In the weeks and months leading up to the election, Hillary Clinton’s triumph seemed inevitable. Pollsters and pundits were not arguing about who the victor would be but by how much she would win! Then Tuesday morning dawned, bright and uncertain and the world was never the same again. The American map bled blue as Clinton’s miscalculation turned to Trump’s triumph.
Hillary Clinton was analyzing data, but in retrospect her source may have been wrong. Her campaign was using an algorithm known as ‘Ada’ to help them locate their advantages and play to them. But such ardent number punching overlooked a deep furrow of frustration and dissatisfaction that ran the length of middle America. The Rust Belt voters were unable to connect with the white collar Clinton, whose aim to shatter the glass ceiling fell on disinterested ears of both genders.

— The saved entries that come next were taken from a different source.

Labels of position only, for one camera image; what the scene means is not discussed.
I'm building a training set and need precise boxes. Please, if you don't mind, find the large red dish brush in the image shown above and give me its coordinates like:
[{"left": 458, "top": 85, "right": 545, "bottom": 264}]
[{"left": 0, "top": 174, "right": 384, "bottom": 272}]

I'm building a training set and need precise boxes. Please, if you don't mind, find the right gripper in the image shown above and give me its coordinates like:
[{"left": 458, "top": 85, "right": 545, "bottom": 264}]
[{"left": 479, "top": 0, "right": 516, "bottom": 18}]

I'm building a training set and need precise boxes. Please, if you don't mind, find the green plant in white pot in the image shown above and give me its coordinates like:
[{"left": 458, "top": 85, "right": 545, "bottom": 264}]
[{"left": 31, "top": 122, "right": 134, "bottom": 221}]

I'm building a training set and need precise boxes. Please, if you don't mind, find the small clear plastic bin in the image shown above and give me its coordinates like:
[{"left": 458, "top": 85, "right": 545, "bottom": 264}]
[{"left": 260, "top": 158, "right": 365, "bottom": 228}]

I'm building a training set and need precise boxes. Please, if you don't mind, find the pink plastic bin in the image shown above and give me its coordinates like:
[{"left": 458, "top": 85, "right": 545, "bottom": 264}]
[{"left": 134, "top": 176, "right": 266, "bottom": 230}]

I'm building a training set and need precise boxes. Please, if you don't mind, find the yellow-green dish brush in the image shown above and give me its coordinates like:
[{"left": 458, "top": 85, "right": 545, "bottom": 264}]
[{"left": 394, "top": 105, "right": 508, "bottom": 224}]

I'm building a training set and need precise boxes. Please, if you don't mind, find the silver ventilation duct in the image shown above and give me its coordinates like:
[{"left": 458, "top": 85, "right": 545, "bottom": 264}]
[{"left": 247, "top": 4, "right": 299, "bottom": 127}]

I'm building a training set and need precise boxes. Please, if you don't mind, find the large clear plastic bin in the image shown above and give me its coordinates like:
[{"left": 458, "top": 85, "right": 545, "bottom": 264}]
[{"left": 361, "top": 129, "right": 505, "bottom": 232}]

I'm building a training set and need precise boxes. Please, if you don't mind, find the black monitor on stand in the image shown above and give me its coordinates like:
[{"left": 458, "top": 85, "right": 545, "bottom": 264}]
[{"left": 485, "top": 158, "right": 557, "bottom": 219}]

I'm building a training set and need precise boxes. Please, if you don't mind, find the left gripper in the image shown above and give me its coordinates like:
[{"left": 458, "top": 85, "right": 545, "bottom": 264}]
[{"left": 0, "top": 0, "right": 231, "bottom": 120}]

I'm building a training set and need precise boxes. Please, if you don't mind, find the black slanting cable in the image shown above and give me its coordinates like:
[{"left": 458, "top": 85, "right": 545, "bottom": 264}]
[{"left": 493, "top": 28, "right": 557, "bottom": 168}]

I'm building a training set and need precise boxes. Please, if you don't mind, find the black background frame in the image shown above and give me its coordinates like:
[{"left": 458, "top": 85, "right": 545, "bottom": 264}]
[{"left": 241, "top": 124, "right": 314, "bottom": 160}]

Trump, on the other hand, relied on instinct. In his own unique way, drenched in pomposity and a roguish charm, he promised the country the moon on a platter, a wall across Mexico, and a chance to overturn the system they had grown to distrust, even hate. His campaign manager fed off the energy of the crowd, the mood of the electorate. So is Big Data inherently unable to handle certain real life situations?

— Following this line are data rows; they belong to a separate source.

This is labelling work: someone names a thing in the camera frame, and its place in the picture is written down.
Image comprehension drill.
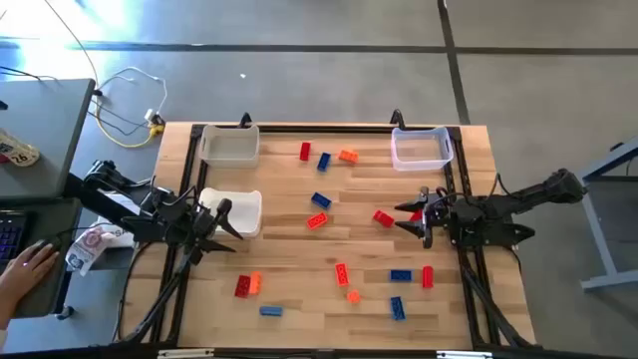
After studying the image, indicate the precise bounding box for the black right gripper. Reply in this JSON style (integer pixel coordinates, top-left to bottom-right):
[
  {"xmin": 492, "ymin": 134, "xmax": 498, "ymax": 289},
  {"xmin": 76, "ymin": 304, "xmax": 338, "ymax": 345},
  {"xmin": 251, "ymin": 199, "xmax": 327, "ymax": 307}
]
[{"xmin": 394, "ymin": 186, "xmax": 454, "ymax": 249}]

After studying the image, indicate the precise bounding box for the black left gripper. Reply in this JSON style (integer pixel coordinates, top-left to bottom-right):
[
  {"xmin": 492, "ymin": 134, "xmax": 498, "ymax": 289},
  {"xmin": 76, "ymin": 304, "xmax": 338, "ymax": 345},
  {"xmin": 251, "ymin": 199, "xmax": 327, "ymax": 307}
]
[{"xmin": 181, "ymin": 197, "xmax": 244, "ymax": 265}]

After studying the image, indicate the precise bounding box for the person's forearm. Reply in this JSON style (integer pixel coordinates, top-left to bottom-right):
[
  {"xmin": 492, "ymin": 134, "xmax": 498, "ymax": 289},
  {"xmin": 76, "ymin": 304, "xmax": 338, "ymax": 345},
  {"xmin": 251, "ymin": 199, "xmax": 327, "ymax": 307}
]
[{"xmin": 0, "ymin": 298, "xmax": 16, "ymax": 350}]

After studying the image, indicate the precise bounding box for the white plastic bin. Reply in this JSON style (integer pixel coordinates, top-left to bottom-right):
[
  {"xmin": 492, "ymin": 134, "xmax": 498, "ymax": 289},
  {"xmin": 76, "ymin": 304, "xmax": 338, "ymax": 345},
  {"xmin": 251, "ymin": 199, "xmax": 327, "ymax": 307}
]
[{"xmin": 197, "ymin": 186, "xmax": 263, "ymax": 238}]

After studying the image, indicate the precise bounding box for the clear plastic bin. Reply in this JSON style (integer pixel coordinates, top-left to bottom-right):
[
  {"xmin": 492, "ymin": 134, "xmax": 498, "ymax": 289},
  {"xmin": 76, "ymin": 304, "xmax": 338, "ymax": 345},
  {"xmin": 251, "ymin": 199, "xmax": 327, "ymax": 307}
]
[{"xmin": 390, "ymin": 126, "xmax": 456, "ymax": 173}]

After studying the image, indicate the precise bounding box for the off-white plastic bin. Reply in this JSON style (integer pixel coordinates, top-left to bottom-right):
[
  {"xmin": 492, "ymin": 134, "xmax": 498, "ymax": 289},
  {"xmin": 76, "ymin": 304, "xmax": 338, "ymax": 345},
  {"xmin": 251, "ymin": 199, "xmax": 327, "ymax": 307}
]
[{"xmin": 197, "ymin": 124, "xmax": 261, "ymax": 170}]

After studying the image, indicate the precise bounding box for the white plastic bag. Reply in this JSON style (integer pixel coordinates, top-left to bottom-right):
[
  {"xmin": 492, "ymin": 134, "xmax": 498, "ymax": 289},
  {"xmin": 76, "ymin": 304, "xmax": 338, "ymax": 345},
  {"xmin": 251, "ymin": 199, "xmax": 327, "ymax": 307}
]
[{"xmin": 94, "ymin": 201, "xmax": 137, "ymax": 249}]

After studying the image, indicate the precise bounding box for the printed snack bag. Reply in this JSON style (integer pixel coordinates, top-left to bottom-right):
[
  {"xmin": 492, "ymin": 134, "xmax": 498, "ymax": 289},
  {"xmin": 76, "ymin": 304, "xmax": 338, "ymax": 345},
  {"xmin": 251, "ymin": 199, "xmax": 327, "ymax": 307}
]
[{"xmin": 64, "ymin": 223, "xmax": 119, "ymax": 278}]

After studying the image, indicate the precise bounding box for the dark grey desk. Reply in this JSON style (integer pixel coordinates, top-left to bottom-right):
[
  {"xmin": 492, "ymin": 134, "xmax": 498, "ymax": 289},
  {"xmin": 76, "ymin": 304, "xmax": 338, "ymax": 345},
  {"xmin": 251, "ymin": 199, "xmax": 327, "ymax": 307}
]
[{"xmin": 0, "ymin": 196, "xmax": 84, "ymax": 320}]

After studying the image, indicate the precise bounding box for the person's hand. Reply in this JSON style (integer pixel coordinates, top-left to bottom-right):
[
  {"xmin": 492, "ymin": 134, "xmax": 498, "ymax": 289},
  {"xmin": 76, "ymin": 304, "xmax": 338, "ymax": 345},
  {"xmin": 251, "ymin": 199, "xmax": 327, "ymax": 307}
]
[{"xmin": 0, "ymin": 241, "xmax": 61, "ymax": 320}]

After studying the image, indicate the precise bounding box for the black backlit keyboard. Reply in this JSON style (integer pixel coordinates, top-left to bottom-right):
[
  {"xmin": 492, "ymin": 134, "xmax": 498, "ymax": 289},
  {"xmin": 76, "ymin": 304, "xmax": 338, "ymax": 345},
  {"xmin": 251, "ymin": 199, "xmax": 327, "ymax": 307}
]
[{"xmin": 0, "ymin": 211, "xmax": 29, "ymax": 265}]

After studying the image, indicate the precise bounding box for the cream tag number 26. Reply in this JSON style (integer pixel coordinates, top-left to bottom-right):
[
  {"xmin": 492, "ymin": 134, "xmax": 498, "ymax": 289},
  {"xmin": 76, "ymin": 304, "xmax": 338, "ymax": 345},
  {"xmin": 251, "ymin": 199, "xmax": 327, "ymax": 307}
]
[{"xmin": 0, "ymin": 129, "xmax": 41, "ymax": 169}]

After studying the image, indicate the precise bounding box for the black aluminium table frame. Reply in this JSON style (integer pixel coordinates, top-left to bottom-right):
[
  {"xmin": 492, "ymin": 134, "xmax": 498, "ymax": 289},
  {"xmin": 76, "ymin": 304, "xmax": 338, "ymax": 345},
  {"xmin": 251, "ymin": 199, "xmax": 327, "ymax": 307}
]
[{"xmin": 117, "ymin": 122, "xmax": 537, "ymax": 350}]

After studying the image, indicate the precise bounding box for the yellow cable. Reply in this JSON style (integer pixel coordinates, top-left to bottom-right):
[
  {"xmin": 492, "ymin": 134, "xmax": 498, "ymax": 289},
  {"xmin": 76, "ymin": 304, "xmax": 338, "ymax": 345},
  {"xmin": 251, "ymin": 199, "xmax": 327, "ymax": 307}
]
[{"xmin": 94, "ymin": 97, "xmax": 165, "ymax": 150}]

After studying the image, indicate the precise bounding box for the silver metal bracket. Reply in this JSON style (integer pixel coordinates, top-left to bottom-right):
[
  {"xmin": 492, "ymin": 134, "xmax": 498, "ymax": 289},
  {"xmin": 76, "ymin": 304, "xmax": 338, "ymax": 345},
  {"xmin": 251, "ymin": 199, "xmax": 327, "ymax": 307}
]
[
  {"xmin": 158, "ymin": 348, "xmax": 215, "ymax": 359},
  {"xmin": 436, "ymin": 350, "xmax": 493, "ymax": 359}
]

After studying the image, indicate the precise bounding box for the black floor cable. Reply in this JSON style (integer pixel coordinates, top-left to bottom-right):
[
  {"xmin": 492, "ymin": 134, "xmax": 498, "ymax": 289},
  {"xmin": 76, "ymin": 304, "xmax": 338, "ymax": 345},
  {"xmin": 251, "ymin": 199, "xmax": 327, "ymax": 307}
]
[{"xmin": 88, "ymin": 89, "xmax": 154, "ymax": 137}]

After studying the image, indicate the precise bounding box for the white cable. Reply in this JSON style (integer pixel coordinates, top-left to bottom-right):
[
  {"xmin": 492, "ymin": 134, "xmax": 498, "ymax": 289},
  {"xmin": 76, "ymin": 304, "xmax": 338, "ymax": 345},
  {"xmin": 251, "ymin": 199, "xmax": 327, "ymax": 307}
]
[{"xmin": 97, "ymin": 66, "xmax": 169, "ymax": 124}]

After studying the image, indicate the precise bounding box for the grey metal table frame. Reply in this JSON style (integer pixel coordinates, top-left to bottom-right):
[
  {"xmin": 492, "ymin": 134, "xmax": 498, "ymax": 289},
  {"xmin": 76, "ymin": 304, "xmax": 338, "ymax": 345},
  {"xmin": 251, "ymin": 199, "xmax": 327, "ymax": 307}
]
[{"xmin": 577, "ymin": 137, "xmax": 638, "ymax": 293}]

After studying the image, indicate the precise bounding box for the thin grey cable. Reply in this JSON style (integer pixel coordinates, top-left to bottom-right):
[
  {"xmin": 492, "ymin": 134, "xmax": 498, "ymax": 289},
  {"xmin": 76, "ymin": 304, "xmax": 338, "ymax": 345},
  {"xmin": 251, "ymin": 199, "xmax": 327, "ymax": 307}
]
[{"xmin": 43, "ymin": 0, "xmax": 100, "ymax": 89}]

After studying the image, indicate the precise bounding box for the black desk cable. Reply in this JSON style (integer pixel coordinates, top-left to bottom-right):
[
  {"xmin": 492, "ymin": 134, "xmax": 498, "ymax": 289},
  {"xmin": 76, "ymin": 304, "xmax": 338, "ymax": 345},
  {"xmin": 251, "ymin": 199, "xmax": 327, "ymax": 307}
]
[{"xmin": 0, "ymin": 64, "xmax": 59, "ymax": 84}]

Human beings can be unpredictable. The information one receives from them can be clouded by subjectivity, a fact that most algorithms fail to compensate for, as Hillary Clinton discovered much to her dismay. Clinton supporters may have overstated their support and the Trump demographic might have held their tongues in front of the media they loathed, leading the polls fractionally off the mark. But a fraction was all it took.

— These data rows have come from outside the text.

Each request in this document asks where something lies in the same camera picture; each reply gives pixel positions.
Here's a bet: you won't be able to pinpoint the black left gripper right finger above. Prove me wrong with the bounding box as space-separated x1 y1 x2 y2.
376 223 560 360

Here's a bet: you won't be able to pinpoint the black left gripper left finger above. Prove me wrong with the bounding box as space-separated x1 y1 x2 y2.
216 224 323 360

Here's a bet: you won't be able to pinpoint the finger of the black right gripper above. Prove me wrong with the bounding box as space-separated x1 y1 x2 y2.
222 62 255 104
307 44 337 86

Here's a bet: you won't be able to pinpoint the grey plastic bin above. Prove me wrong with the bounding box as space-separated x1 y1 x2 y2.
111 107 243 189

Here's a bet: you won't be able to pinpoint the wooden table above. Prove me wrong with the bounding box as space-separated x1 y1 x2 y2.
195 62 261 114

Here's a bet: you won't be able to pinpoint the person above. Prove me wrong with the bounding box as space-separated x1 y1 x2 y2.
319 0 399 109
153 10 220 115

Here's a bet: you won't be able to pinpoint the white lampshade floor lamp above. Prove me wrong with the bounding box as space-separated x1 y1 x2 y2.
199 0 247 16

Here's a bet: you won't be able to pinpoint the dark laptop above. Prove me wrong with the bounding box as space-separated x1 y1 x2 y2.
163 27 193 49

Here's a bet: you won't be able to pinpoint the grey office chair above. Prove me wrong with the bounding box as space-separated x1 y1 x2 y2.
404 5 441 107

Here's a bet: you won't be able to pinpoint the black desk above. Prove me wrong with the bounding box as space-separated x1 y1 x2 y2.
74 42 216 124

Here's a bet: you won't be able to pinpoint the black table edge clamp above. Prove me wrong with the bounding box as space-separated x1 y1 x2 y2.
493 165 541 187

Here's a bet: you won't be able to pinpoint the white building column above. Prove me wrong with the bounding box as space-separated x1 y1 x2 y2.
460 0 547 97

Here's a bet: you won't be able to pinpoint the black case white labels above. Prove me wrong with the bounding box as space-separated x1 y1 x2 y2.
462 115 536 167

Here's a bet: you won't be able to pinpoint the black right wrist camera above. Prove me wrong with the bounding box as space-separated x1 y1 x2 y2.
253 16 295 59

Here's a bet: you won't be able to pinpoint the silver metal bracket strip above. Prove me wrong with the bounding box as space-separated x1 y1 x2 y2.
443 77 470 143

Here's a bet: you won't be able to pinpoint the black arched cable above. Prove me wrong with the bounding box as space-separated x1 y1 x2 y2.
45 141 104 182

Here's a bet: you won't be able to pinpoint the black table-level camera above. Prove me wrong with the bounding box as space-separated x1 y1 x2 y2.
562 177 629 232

However, this is not a failure of Big Data per se but that of forecasting. It wasn’t the analysis that was to blame as much as the human error of analysts. If you are looking into the Data Lake to see the future, then you may be disappointed. Data is just a collection of facts and figures, not a seer, one cannot hedge entire elections on them. You can’t judge a nation’s hopes, disappointments, and aspirations in a row of numbers. There are certain qualitative aspects of the human psyche that no amount of Data Analytics can read.
To get a clearer picture of a prediction, one must look for a variety of data sets from a variety of sources. If one had looked at the Data Lake carefully and perhaps not allowed oneself to get carried away by media hysteria, they would have realized that there were ripples in the polls, a change in the winds, the tide was turning against Clinton in the subtlest of ways. The danger lies in trusting the Data Lake too much, the waters look like they can support life but will ultimately drown those who rely on it completely.
Data Science is a means, not an end — a tool that can lead to probabilities, inherent in that very word is the margin for error, for change. One must balance the qualitative and quantitative aspects of data, especially in a social science like politics.
Thus as Trump ruffles feathers in the nation, the future of Big Data is clear. The Data Lake shall live on and grow in both size and depth. It is those who look into its waters who must change their perspective. Trump famously said, “What separates the winners from the losers is how a person reacts to each new twist of fate.” And in a world where Data Lakes can turn into pools of volatility and uncertainty, only the truly adaptable have a shot at gold.